The moment of a pet's euthanasia nearly always is difficult for the owner and is troubling for the veterinarian as well. While
the doctor is placed in a role in which he or she must demonstrate compassion and share to an extent in the grief of the moment,
often there are a number of other concerns swirling in the doctor's head.
The veterinarian must rapidly and thoughtfully review whether he/she provided sufficient information about possible further
treatments. There are documents to be signed and, in some cases, an account receivable arising from prior treatment to be
considered. And of course, there are the matters surrounding public-health compliance and the credibility of the owner presenting
the pet for euthanasia.
Often these issues are more straightforward if the pet is being put to sleep after a long course of medical or surgical therapy.
In that instance, the doctor and the staff know the circumstances leading to the decision.
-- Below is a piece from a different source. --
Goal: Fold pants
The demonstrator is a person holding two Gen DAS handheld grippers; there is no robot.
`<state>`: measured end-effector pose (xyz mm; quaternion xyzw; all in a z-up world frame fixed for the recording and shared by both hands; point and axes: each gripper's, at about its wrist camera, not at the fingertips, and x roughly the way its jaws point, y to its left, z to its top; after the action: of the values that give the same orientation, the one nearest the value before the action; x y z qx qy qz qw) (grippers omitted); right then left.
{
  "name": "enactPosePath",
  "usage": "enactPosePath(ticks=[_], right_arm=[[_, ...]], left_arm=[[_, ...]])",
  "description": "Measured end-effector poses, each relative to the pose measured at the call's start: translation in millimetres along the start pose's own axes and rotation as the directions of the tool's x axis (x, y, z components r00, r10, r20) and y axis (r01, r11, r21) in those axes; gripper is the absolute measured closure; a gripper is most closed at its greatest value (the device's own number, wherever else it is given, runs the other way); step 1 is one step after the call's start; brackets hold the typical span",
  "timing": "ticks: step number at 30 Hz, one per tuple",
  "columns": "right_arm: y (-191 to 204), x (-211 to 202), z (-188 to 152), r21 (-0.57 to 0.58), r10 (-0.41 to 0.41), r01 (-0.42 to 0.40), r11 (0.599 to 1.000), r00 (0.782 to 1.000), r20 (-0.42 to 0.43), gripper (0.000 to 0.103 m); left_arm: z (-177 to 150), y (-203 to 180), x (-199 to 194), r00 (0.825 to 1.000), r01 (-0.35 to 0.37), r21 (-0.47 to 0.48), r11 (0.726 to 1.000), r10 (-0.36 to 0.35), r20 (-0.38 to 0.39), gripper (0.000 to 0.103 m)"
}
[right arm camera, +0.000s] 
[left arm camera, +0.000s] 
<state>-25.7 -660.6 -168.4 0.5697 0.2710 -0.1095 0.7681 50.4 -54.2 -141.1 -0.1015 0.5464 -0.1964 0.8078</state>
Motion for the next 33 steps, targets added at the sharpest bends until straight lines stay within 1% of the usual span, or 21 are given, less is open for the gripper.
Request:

Less clear-cut are the circumstances surrounding an ill pet that is brought in for euthanasia as a first-time visit or brought
in for euthanasia while the animal is still completely healthy. Most complicated of all is when a pet is scheduled to be euthanized
after having bitten or scratched someone. 'Constructive knowledge'
As anyone who watches "Nancy Grace" or "Law and Order" probably is aware, lawyers are always throwing around the phrase, "known
or should have known." This term implies the application of a concept referred to as "constructive knowledge."
Legal liability often attaches to an act or omission based on whether the person involved knew certain circumstances existed
(such as faulty brakes on a car) prior to an outcome (such as a collision). If a new car fails to stop properly and kills
someone, it probably will amount to an "accident" (as far as the driver is concerned) if the factory left off one of the brake
pads. There was no way for the driver to have known.
On the other hand, if a person buys a junky "fixer-upper" and the same fatality occurs due to faulty brakes, that event would
probably not be deemed an "accident." Rather, the death might be considered a negligent homicide on the part of the car's
owner/driver because he "knew" the car had been sitting in a field for years and therefore "should have known" that the brakes
likely were unreliable.
In short, the doctrine says that you can't avoid liability for acting imprudently simply by closing your eyes and hoping for
the best.
Keeping this doctrine in mind, consider the circumstances where a client you have never seen before comes in to have his dog
euthanized. He tells you that the dog has become aggressive with his kids but hasn't bitten anyone. The euthanasia form is
signed, the bill paid and off goes the owner.
So here is a situation where the owner signed a form stating that the pet has not bitten anyone in the last two weeks. Yet
he is in what seems to be a real hurry to put the dog down. Could there be more to the story? How much more questioning is
the veterinarian obligated to undertake in the face of a signed authorization?
Is there something the vet should have "constructively known?" Was the owner wearing a bandage on his hand? Might there be
a bite victim at home that Dad doesn't want to mention because of potential hassles from the health department or Child-Protective
Services?
Maybe the owner was lying about some recent bite because he is violating a court-ordered pet confinement by having the dog
at his home in the first place.
The constructive-knowledge doctrine is a slippery concept and at times can be hard to comply with.
In the example, perhaps more should be known about that dog's prior medical treatment. Has the dog's regular vet been bypassed
because she knows that there has been a recent bite requiring reporting and/or confinement?